The trees that took in the summer light, give it back in winter’s hearth. On those coldest of days how the sunny flames leap. To the whoosh of a sledding wind, her crackles are as a sparkly giggle, merry and bright. Sitting at the hearth from daylight into the star speckled hours, is perhaps my favourite thing to do. Add a good chat, a book and a hot chocolate or two and it’s the rest I need once the day’s work is done.
‘Twas the sallow orange of rotting jack o’lanterns, that flame-scarred kettle. In the hut, long devoid of either gasoline or electricity, it was a cold and dead thing. Splatters of long digested meals were burnt-on moles, not pretty as freckles are, yet a blight on its enamel. Its handle bore grease. The spout cover hung loose. Capless, the open top gap-tooth, under shadow’s breath, was a gleeful monster gape. Leah backed away, taking in a sharp juddering breath.
Beneath a blushing sky, threading cherry blossom puddles, Anna’s bicycle surrendered to gravity in the advancing dusk. Feet free of the pedals, giggling with childish mirth, homeward she rode. She negotiated turns with balletic poise, her gravitational centre just right. Soon a new night would usher in the stars, the constellation choir of her eclectic dreams. With a lungful of eventide air, cool and fresh, she sang a new song into the breeze and whooped for giddy joy.
The blue light fell at the end of the day, washing greens to their softest hue and raising purple’s to their most vivid. Even the clouds that had been white an hour before were an enchanting steel blue. With the golds of the dawn and midday banished, all that was left was for the sky to wash black and herald the return of the moon. So we sat there, Earnest and me, feeling the cooling air that ran the valley floor, resting our limbs and feeling our heads prepare for a dream-filled slumber.
All twelve points of the clock were demarcated with alligator teeth. Even the trite ticks, the trite tocks, arrived as clouds of muffled edge, soon to dissipate into a formless fog of deep-set cold. Alba stared, her loathing escalating to a feverish peak. She traced its scaly-skin rim, its scaly skin face, its femur and tibia hands - if that’s what they were. It was a gruesome thing built to measure the era of monsters. Flammable, she thought, and her mind sought the location of a match, a lighter, and perchance an accelerator.

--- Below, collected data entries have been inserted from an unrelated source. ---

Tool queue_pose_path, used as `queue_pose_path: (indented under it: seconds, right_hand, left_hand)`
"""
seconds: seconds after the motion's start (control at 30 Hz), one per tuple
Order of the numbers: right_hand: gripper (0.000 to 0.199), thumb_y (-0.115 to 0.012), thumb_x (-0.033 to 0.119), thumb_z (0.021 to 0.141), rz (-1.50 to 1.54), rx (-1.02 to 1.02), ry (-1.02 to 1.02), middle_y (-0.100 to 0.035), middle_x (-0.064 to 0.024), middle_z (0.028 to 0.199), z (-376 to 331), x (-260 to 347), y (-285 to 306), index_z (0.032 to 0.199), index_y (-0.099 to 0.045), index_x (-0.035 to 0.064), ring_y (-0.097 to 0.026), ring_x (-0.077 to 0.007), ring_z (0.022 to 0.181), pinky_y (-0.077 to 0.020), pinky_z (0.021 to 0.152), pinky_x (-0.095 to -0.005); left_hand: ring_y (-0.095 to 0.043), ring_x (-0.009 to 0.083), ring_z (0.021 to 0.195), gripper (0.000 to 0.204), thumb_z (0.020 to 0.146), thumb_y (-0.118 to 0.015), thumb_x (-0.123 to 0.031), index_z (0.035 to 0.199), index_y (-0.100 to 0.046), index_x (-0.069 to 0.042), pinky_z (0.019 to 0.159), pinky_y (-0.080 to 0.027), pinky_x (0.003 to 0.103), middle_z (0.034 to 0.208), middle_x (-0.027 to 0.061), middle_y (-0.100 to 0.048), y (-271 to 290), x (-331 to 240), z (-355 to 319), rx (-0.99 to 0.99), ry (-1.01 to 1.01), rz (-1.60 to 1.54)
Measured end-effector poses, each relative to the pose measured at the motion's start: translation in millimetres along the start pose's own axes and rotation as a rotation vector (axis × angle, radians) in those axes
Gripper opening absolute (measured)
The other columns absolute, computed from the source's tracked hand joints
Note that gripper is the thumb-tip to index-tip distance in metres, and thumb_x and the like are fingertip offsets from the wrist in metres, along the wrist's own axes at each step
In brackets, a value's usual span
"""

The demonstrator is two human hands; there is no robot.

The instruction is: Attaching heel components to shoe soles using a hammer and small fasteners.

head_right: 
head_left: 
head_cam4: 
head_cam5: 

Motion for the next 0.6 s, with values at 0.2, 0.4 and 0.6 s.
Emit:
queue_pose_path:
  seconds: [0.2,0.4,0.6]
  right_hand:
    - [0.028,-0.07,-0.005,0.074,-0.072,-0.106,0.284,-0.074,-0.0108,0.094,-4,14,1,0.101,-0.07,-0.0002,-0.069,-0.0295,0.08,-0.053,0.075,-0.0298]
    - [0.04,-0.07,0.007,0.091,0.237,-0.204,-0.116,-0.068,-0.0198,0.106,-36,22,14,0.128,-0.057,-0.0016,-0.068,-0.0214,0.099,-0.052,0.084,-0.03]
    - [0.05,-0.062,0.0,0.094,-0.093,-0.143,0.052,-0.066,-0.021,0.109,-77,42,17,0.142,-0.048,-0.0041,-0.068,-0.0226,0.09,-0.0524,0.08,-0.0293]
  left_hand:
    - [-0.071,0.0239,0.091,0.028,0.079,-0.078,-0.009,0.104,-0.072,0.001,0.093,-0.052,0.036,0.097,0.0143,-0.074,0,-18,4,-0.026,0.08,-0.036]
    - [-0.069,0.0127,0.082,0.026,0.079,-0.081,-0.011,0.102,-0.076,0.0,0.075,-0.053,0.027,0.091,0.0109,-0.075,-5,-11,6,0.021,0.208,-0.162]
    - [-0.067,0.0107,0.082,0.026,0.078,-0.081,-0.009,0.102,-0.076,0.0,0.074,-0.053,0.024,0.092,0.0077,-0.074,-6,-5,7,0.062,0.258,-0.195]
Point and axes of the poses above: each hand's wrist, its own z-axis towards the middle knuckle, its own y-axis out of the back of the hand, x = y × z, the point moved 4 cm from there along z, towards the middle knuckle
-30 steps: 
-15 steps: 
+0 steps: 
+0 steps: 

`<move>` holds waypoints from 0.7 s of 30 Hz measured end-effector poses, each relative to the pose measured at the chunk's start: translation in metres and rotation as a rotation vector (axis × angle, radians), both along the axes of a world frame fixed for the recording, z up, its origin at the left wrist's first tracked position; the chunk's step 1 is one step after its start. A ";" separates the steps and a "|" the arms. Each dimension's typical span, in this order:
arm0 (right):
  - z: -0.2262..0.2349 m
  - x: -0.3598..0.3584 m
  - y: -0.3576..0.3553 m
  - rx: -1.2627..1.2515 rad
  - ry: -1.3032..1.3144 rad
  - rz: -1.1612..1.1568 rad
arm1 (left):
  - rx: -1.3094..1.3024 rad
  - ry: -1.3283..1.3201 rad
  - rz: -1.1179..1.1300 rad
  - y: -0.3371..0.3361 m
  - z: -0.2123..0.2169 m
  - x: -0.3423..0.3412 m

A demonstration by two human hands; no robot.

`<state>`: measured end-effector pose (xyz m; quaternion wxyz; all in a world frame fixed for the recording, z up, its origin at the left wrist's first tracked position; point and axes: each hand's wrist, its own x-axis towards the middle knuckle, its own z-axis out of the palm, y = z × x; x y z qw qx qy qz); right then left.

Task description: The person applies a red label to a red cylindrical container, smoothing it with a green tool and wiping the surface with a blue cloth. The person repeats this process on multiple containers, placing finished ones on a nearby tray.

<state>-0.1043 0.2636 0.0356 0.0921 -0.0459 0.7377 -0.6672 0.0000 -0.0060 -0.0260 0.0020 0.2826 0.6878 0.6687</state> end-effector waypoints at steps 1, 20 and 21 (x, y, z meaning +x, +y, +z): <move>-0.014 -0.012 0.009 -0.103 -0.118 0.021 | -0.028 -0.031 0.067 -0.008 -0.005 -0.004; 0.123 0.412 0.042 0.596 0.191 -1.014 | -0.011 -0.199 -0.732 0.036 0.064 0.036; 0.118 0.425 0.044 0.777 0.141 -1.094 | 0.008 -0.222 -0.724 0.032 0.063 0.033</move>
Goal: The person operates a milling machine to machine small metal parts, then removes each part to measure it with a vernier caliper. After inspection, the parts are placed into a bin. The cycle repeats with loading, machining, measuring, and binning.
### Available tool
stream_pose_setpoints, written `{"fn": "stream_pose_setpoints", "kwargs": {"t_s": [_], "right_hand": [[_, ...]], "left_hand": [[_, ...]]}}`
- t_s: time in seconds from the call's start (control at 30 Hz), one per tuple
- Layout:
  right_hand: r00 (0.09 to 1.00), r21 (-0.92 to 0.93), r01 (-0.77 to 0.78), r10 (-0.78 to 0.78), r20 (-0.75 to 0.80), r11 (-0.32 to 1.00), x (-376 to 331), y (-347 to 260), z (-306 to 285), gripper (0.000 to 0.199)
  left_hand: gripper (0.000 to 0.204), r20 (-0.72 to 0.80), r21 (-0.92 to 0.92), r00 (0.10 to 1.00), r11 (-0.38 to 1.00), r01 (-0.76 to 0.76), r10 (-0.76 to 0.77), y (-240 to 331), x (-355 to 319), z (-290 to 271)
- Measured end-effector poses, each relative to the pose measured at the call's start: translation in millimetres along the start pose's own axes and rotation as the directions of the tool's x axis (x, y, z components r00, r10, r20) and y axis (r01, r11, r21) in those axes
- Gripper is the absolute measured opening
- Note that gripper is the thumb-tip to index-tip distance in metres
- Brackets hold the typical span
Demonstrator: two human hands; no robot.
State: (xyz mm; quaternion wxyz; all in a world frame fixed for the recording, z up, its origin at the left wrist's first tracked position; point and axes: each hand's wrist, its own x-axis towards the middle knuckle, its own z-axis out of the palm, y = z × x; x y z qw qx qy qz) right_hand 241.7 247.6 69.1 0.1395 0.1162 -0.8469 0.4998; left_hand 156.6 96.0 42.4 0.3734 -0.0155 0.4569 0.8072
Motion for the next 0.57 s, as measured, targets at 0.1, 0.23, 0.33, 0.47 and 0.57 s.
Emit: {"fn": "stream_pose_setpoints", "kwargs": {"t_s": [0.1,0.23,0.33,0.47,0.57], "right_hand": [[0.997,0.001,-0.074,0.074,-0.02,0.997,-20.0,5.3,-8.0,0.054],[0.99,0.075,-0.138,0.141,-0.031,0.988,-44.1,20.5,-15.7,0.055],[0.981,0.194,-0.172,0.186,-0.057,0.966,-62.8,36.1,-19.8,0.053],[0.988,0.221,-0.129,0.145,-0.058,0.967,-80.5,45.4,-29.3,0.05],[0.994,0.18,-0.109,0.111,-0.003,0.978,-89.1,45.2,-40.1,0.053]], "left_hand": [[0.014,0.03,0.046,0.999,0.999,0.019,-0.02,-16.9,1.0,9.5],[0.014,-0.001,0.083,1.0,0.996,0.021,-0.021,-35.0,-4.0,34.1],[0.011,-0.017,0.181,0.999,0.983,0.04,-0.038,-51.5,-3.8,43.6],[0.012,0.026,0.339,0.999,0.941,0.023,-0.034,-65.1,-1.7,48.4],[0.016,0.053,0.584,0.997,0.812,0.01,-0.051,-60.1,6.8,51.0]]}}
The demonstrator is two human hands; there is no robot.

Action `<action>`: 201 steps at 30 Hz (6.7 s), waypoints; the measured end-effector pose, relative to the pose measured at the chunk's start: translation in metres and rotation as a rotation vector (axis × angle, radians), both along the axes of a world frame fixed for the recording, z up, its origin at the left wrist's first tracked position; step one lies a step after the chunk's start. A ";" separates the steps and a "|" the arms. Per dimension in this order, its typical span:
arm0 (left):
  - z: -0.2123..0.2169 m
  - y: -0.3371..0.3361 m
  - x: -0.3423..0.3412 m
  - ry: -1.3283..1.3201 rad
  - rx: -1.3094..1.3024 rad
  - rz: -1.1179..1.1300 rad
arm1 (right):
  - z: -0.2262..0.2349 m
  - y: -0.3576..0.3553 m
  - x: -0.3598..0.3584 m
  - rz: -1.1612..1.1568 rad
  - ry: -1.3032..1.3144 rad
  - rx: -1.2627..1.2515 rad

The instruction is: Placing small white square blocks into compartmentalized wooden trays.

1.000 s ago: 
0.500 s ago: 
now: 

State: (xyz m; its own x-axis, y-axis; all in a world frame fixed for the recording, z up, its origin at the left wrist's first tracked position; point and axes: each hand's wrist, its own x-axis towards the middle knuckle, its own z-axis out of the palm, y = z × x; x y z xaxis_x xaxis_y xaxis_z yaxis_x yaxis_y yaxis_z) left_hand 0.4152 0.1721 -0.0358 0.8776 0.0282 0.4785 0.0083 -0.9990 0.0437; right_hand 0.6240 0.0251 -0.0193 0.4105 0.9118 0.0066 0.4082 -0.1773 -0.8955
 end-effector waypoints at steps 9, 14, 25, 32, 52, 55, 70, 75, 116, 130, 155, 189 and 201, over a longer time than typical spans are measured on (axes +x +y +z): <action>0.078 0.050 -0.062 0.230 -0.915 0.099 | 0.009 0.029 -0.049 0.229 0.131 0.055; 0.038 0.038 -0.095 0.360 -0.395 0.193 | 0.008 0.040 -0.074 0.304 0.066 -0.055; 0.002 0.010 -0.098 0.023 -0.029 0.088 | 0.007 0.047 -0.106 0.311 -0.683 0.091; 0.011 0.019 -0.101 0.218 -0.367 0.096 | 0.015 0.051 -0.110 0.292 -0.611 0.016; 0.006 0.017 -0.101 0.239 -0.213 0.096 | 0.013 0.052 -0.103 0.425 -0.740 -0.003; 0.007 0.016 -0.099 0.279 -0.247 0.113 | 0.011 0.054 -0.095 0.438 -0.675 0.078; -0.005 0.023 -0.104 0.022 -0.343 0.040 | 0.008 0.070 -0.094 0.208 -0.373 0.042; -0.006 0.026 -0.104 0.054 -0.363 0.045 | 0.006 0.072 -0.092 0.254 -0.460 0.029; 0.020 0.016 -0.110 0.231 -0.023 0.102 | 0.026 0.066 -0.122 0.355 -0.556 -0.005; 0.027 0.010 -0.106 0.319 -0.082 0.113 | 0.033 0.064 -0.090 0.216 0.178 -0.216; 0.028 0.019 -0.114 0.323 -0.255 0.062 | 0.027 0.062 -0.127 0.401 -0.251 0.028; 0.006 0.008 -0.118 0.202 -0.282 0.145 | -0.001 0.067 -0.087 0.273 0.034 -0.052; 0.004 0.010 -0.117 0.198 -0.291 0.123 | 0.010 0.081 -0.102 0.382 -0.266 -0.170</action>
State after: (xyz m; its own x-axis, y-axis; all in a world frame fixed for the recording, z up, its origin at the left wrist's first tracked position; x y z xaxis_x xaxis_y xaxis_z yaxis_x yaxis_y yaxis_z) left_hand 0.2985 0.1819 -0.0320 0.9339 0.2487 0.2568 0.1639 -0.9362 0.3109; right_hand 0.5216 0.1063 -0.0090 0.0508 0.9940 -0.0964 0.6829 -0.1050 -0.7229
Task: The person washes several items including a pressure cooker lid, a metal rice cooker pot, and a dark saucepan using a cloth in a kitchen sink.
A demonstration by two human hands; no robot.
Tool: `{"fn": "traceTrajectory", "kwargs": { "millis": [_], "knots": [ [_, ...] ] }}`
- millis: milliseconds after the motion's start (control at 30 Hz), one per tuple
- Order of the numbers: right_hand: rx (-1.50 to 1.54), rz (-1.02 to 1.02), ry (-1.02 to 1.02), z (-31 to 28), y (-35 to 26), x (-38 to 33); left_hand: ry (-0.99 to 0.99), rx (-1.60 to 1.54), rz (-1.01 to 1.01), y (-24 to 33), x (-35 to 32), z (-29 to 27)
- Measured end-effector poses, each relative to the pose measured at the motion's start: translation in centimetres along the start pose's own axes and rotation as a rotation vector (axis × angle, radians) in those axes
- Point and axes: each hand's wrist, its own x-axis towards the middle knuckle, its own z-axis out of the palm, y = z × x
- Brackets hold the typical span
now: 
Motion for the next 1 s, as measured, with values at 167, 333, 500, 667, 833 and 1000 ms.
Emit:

River nibbled the frost bitten field as the last mean straws did rot. Footfalls found no cushioning, yet a jolt of ice-baked land. No tear could fall into winter’s hand, so cold embattled was that site. The sun could rise to full power, ignite every hue to full-bright, and still it would go on in subzero grumble, still it would shun spring’s extended hand. Bitter, so bitter, was the field, and ne’er once did I figure out its sullen rationale.